What you will do
An exact copy of every entry is the required answer.

--- Supplied information Enclosed Below ---

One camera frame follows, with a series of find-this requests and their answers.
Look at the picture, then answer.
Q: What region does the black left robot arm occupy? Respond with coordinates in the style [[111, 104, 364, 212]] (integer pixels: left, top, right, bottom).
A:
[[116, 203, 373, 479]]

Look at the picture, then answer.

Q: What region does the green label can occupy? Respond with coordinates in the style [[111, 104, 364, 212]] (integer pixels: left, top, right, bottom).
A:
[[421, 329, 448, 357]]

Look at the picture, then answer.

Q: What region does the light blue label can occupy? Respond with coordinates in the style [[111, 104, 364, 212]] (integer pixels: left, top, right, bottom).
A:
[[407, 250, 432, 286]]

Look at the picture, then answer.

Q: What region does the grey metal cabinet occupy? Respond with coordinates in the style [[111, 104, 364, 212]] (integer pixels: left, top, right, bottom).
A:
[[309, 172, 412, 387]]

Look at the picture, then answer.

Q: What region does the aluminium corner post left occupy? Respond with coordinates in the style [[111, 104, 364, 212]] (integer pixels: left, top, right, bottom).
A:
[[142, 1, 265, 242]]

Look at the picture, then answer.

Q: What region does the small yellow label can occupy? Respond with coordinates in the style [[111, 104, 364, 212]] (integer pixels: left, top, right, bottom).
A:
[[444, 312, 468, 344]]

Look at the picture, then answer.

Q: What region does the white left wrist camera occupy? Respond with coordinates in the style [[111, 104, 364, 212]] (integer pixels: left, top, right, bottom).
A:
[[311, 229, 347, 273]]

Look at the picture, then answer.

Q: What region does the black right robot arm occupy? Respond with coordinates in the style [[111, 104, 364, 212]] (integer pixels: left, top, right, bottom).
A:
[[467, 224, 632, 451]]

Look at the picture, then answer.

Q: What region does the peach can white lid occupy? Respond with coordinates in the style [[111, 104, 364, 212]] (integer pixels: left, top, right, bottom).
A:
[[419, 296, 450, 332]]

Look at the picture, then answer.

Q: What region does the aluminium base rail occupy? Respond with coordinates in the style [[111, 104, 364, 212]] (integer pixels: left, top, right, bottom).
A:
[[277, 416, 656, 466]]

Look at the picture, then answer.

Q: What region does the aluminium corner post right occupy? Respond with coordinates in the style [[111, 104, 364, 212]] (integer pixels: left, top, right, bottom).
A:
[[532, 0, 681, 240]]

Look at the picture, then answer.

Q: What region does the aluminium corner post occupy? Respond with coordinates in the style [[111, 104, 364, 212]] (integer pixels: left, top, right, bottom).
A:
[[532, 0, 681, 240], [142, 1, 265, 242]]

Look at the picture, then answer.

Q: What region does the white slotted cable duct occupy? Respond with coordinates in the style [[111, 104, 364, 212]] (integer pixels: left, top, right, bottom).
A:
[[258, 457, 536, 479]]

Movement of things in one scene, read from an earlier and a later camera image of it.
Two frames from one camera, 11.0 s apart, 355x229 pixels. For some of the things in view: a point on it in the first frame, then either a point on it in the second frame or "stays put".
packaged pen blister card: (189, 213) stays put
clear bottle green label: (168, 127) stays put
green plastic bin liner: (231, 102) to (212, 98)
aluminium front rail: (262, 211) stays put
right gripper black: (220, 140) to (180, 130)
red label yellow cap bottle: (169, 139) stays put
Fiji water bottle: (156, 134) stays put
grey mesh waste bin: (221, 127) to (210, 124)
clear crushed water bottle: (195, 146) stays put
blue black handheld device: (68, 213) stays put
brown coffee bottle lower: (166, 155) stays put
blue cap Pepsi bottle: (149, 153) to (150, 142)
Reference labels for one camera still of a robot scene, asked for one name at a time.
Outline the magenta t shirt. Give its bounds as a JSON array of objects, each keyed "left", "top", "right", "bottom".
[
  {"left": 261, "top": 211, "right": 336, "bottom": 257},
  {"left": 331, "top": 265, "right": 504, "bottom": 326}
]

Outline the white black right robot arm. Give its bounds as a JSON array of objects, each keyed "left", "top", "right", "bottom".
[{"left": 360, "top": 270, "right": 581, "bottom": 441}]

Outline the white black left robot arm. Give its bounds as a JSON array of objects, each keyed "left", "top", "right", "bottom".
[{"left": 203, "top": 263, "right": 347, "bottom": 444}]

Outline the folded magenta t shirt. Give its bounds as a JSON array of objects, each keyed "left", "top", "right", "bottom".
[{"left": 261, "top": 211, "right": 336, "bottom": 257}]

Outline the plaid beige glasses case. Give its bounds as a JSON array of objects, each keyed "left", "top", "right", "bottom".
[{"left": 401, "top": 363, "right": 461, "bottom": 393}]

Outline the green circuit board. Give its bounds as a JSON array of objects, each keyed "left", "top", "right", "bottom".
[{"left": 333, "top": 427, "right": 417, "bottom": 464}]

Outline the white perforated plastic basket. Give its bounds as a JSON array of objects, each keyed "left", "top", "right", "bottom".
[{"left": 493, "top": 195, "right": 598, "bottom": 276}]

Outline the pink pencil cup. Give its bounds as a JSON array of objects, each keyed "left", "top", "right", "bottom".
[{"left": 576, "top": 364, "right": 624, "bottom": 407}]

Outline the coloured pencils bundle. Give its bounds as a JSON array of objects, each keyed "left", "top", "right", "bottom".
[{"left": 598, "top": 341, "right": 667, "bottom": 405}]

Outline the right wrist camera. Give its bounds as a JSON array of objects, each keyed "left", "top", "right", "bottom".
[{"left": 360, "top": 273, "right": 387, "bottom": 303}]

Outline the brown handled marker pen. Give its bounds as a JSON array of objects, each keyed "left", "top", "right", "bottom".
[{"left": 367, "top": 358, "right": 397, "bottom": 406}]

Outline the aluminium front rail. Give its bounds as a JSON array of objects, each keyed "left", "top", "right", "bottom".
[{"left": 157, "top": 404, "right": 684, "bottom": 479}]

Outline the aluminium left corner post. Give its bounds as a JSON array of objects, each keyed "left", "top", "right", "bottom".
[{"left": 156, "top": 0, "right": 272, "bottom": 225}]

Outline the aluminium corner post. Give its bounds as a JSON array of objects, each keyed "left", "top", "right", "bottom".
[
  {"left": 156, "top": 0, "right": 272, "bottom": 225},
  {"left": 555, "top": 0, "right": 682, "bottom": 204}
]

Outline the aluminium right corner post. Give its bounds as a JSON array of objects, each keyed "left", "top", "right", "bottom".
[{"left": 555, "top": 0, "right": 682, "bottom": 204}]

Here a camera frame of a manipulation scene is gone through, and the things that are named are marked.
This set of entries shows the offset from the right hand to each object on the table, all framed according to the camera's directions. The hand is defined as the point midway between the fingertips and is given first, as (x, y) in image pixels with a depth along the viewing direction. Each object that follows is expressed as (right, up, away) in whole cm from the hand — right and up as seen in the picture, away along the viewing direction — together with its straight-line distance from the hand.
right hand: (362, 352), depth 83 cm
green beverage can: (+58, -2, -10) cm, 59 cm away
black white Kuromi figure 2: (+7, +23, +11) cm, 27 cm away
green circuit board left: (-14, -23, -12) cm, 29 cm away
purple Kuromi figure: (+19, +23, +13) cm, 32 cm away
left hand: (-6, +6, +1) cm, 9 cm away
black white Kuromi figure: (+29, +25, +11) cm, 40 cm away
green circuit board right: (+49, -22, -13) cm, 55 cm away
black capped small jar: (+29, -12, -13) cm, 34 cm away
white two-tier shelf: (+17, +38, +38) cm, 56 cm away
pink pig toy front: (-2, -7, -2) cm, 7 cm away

--- End of Enclosed Supplied information ---

Response area
One camera frame follows, with a series of find-this requests and their answers.
Look at the picture, then answer.
Q: What region does the black left robot arm occupy? Respond with coordinates in the style [[111, 104, 364, 212]] (integer pixels: left, top, right, bottom).
A:
[[116, 203, 373, 479]]

Look at the picture, then answer.

Q: What region does the green label can occupy? Respond with coordinates in the style [[111, 104, 364, 212]] (integer pixels: left, top, right, bottom).
A:
[[421, 329, 448, 357]]

Look at the picture, then answer.

Q: What region does the light blue label can occupy? Respond with coordinates in the style [[111, 104, 364, 212]] (integer pixels: left, top, right, bottom).
A:
[[407, 250, 432, 286]]

Look at the picture, then answer.

Q: What region does the grey metal cabinet occupy? Respond with coordinates in the style [[111, 104, 364, 212]] (integer pixels: left, top, right, bottom).
A:
[[309, 172, 412, 387]]

Look at the picture, then answer.

Q: What region does the aluminium corner post left occupy? Respond with coordinates in the style [[111, 104, 364, 212]] (integer pixels: left, top, right, bottom).
A:
[[142, 1, 265, 242]]

Look at the picture, then answer.

Q: What region does the small yellow label can occupy? Respond with coordinates in the style [[111, 104, 364, 212]] (integer pixels: left, top, right, bottom).
A:
[[444, 312, 468, 344]]

Look at the picture, then answer.

Q: What region does the white left wrist camera occupy? Respond with coordinates in the style [[111, 104, 364, 212]] (integer pixels: left, top, right, bottom).
A:
[[311, 229, 347, 273]]

Look at the picture, then answer.

Q: What region does the black right robot arm occupy? Respond with coordinates in the style [[111, 104, 364, 212]] (integer pixels: left, top, right, bottom).
A:
[[467, 224, 632, 451]]

Look at the picture, then answer.

Q: What region does the peach can white lid occupy? Respond with coordinates in the style [[111, 104, 364, 212]] (integer pixels: left, top, right, bottom).
A:
[[419, 296, 450, 332]]

Look at the picture, then answer.

Q: What region does the aluminium base rail occupy? Respond with coordinates in the style [[111, 104, 364, 212]] (integer pixels: left, top, right, bottom).
A:
[[277, 416, 656, 466]]

Look at the picture, then answer.

Q: What region does the aluminium corner post right occupy? Respond with coordinates in the style [[111, 104, 364, 212]] (integer pixels: left, top, right, bottom).
A:
[[532, 0, 681, 240]]

Look at the picture, then answer.

Q: What region does the aluminium corner post occupy? Respond with coordinates in the style [[111, 104, 364, 212]] (integer pixels: left, top, right, bottom).
A:
[[532, 0, 681, 240], [142, 1, 265, 242]]

Look at the picture, then answer.

Q: What region does the white slotted cable duct occupy? Respond with coordinates in the style [[111, 104, 364, 212]] (integer pixels: left, top, right, bottom).
A:
[[258, 457, 536, 479]]

Movement of things in one scene, read from an earlier and a later camera image of it.
Two frames from one camera, 11.0 s apart, 355x229 pixels. For some of the things in view: a point on it in the first frame, then either a point on it in the second frame or "stays put".
packaged pen blister card: (189, 213) stays put
clear bottle green label: (168, 127) stays put
green plastic bin liner: (231, 102) to (212, 98)
aluminium front rail: (262, 211) stays put
right gripper black: (220, 140) to (180, 130)
red label yellow cap bottle: (169, 139) stays put
Fiji water bottle: (156, 134) stays put
grey mesh waste bin: (221, 127) to (210, 124)
clear crushed water bottle: (195, 146) stays put
blue black handheld device: (68, 213) stays put
brown coffee bottle lower: (166, 155) stays put
blue cap Pepsi bottle: (149, 153) to (150, 142)
Reference labels for one camera still of a robot scene, asked for one name at a time.
Outline the magenta t shirt. Give its bounds as a JSON array of objects, each keyed "left", "top", "right", "bottom".
[
  {"left": 261, "top": 211, "right": 336, "bottom": 257},
  {"left": 331, "top": 265, "right": 504, "bottom": 326}
]

Outline the white black right robot arm. Give its bounds as a JSON array of objects, each keyed "left", "top", "right", "bottom".
[{"left": 360, "top": 270, "right": 581, "bottom": 441}]

Outline the white black left robot arm. Give its bounds as a JSON array of objects, each keyed "left", "top", "right", "bottom".
[{"left": 203, "top": 263, "right": 347, "bottom": 444}]

Outline the folded magenta t shirt. Give its bounds as a JSON array of objects, each keyed "left", "top", "right", "bottom".
[{"left": 261, "top": 211, "right": 336, "bottom": 257}]

Outline the plaid beige glasses case. Give its bounds as a JSON array of objects, each keyed "left", "top", "right", "bottom".
[{"left": 401, "top": 363, "right": 461, "bottom": 393}]

Outline the green circuit board. Give its bounds as a JSON array of objects, each keyed "left", "top", "right", "bottom".
[{"left": 333, "top": 427, "right": 417, "bottom": 464}]

Outline the white perforated plastic basket. Give its bounds as a JSON array of objects, each keyed "left", "top", "right", "bottom".
[{"left": 493, "top": 195, "right": 598, "bottom": 276}]

Outline the pink pencil cup. Give its bounds as a JSON array of objects, each keyed "left", "top", "right", "bottom".
[{"left": 576, "top": 364, "right": 624, "bottom": 407}]

Outline the coloured pencils bundle. Give its bounds as a JSON array of objects, each keyed "left", "top", "right", "bottom".
[{"left": 598, "top": 341, "right": 667, "bottom": 405}]

Outline the right wrist camera. Give its bounds as a JSON array of objects, each keyed "left", "top", "right", "bottom".
[{"left": 360, "top": 273, "right": 387, "bottom": 303}]

Outline the brown handled marker pen. Give its bounds as a JSON array of objects, each keyed "left", "top", "right", "bottom".
[{"left": 367, "top": 358, "right": 397, "bottom": 406}]

Outline the aluminium front rail. Give its bounds as a JSON array of objects, each keyed "left", "top", "right", "bottom".
[{"left": 157, "top": 404, "right": 684, "bottom": 479}]

Outline the aluminium left corner post. Give its bounds as a JSON array of objects, each keyed "left", "top", "right", "bottom".
[{"left": 156, "top": 0, "right": 272, "bottom": 225}]

Outline the aluminium corner post. Give its bounds as a JSON array of objects, each keyed "left", "top", "right", "bottom".
[
  {"left": 156, "top": 0, "right": 272, "bottom": 225},
  {"left": 555, "top": 0, "right": 682, "bottom": 204}
]

Outline the aluminium right corner post. Give its bounds as a JSON array of objects, each keyed "left", "top", "right", "bottom".
[{"left": 555, "top": 0, "right": 682, "bottom": 204}]

Here a camera frame of a manipulation scene is gone through, and the things that are named are marked.
This set of entries shows the offset from the right hand to each object on the table, all framed according to the camera's directions. The hand is defined as the point midway between the fingertips and is given first, as (x, y) in image pixels with a depth along the viewing direction. Each object that follows is expressed as (right, up, away) in whole cm from the hand — right and up as seen in the picture, away along the viewing direction — together with its straight-line distance from the hand.
right hand: (362, 352), depth 83 cm
green beverage can: (+58, -2, -10) cm, 59 cm away
black white Kuromi figure 2: (+7, +23, +11) cm, 27 cm away
green circuit board left: (-14, -23, -12) cm, 29 cm away
purple Kuromi figure: (+19, +23, +13) cm, 32 cm away
left hand: (-6, +6, +1) cm, 9 cm away
black white Kuromi figure: (+29, +25, +11) cm, 40 cm away
green circuit board right: (+49, -22, -13) cm, 55 cm away
black capped small jar: (+29, -12, -13) cm, 34 cm away
white two-tier shelf: (+17, +38, +38) cm, 56 cm away
pink pig toy front: (-2, -7, -2) cm, 7 cm away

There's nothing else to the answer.